The math, if not the realization, of FIRE is pretty easy. Mr. Money Mustache sums it up:
“… take your annual spending, and multiply it by somewhere between 20 and 50 [years]. That’s your retirement number. If you use the number 25, you’re implicitly using a four percent Safe Withdrawal Rate, which is my own personal favorite number.”
The “Safe Withdrawal Rate” is the maximum rate at which you can spend your savings if you want it to last you for the rest of your life. Why four percent? Well, it’s calculated under some assumptions. Mr. Money Mustache explains:
“At the most basic level, you can think of it like this: imagine you have your ‘stash of retirement savings invested in stocks or other assets. They pay dividends and appreciate in price at a total rate of seven percent per year, before inflation. Inflation eats three percent on average, leaving you with four percent to spend reliably, forever.”
So, if you need $40,000 per year to live comfortably, multiply it by 25 and you’ll see that you need $1,000,000, assuming the four percent safe withdrawal rate, to say goodbye, forever, to your j-o-b.
There are a million ways to save the million (or however many) bucks that you need, but they all boil down to:
Spending less cash will obviously help you save more, and if it’s a sustainable lifestyle for you, it also means that your savings goal can be lower. You won’t need as much cash to retire if you’re happy living on fewer dollars.
For example, if you cut your cable for life—a savings of about $100 per month—you could achieve financial independence on $30,000 less in savings. (That’s $100 multiplied by 12 months for a total of $1,200 saved per year. Then, multiply $1,200 by 25 years, and you get $30,000.)
In addition to full-time jobs, many FIREballs work part-time jobs or run their own businesses. They also seek passive income streams, like rental properties.
Only you can decide if FIRE would light you up.
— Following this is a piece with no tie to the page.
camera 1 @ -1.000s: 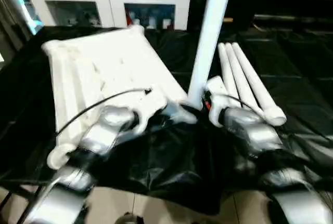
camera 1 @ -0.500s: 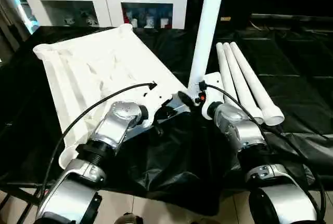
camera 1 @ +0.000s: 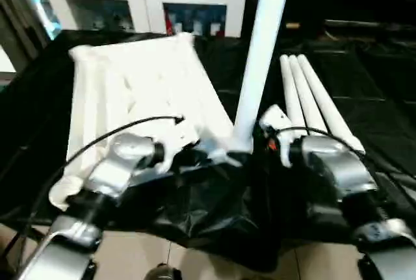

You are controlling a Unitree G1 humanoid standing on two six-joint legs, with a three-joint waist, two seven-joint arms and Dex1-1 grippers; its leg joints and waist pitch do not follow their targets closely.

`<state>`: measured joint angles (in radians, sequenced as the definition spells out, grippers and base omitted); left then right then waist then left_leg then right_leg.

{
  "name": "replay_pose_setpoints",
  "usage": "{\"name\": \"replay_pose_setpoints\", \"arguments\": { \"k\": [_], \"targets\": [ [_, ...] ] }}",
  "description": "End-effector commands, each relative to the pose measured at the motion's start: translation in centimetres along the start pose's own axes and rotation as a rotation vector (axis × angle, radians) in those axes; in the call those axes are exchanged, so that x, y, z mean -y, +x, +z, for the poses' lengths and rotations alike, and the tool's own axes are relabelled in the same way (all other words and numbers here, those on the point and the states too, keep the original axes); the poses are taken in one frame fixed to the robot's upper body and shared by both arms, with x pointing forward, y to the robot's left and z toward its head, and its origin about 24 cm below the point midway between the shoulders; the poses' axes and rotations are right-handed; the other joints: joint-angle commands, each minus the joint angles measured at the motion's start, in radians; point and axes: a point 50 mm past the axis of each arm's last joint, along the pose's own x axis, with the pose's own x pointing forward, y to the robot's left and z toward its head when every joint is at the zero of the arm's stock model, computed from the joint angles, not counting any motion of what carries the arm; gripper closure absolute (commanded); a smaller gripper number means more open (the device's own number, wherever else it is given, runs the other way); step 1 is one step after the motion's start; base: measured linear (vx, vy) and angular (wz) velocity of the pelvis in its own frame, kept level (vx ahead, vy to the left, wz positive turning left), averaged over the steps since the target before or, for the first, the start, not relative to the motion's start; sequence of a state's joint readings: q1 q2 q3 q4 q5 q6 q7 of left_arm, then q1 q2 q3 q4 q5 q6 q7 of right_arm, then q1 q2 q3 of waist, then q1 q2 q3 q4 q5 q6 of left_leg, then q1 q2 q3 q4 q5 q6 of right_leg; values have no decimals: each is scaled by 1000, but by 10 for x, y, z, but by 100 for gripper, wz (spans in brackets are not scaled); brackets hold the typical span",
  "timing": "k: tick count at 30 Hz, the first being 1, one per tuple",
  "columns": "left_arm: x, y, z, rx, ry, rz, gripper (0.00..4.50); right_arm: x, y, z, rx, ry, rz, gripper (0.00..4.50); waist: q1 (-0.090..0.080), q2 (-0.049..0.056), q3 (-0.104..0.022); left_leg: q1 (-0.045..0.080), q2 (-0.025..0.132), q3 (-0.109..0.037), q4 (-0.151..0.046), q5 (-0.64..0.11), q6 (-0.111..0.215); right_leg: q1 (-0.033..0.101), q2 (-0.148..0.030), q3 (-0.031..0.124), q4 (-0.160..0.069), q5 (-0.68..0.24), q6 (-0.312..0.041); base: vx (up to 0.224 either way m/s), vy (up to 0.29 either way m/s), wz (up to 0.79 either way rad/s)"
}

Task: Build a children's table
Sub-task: Rotate leg to tighten

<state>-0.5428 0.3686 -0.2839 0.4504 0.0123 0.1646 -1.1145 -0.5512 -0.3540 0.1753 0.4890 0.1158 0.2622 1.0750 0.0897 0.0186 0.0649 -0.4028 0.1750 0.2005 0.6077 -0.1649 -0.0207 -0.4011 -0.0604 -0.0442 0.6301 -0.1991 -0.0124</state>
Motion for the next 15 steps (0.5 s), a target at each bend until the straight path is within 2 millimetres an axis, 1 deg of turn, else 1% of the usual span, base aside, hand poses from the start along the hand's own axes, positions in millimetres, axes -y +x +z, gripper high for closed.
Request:
{"name": "replay_pose_setpoints", "arguments": {
  "k": [1,2,5,7,8,10,13,15],
  "targets": [
    [2,0,21,78,88,-33,450,-3,2,7,19,-21,35,62,-5,-13,-78,33,64,-27,-64,-164,55,39,-85,45,-75,-146,-231,0,0,0],
    [2,-1,20,79,82,-42,450,-3,2,7,25,-12,30,87,-5,-12,-78,33,63,-27,-64,-162,53,39,-85,45,-74,-143,-232,0,0,0],
    [2,-2,20,79,81,-48,450,-6,2,6,25,-3,48,94,-4,-14,-79,32,61,-26,-63,-150,54,41,-85,45,-73,-125,-237,0,0,0],
    [2,-2,19,77,81,-49,450,-8,2,6,25,3,61,128,-3,-14,-79,32,61,-26,-63,-149,56,41,-85,45,-72,-124,-236,0,0,0],
    [2,-2,19,78,80,-49,450,-8,3,5,25,5,63,136,-3,-15,-79,31,61,-26,-63,-152,55,41,-85,45,-73,-131,-234,0,0,0],
    [2,-2,19,78,80,-50,450,-9,4,5,25,7,64,137,-3,-13,-79,32,61,-27,-63,-153,52,41,-86,45,-74,-143,-231,0,0,0],
    [2,-1,20,81,77,-49,450,-11,6,4,24,12,69,170,-3,-13,-79,32,61,-27,-63,-157,49,40,-86,45,-74,-144,-231,0,0,0],
    [1,0,21,89,66,-39,450,-12,8,3,28,23,60,177,-4,-13,-79,32,61,-27,-63,-151,49,41,-85,45,-73,-132,-232,0,0,0]
  ]
}}
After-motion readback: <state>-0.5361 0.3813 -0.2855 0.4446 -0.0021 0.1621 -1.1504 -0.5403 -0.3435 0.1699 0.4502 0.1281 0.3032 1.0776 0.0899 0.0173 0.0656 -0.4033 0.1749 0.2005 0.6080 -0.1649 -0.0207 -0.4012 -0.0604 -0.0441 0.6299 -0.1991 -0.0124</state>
If you’re considering FIRE, what do you hope to gain? Your driving purpose behind striving for FIRE will help you focus on the prize, not the strain of a dramatically overhauling your life—cutting costs and working more—to hit your savings goal.
If you’re not sure, you can always give FIRE a test-drive. Try cutting back for a season, or picking up a second job. Maybe you’ll stick with it long enough to partially retire early. You could also try saving in short bursts, taking breaks to return to your ‘normal’. If you decide not to jump into FIRE with both feet, these temporary changes to your lifestyle will help you pad your retirement fund, even if you decide not to strive for an early retirement. Win-win.
Remember, budgeting is not restrictive. You won’t be spending less, you’ll be spending right. You can do this! Today. Right now. What do you have to lose? Except all that debt and stress. (Ok, so kind of a lot.)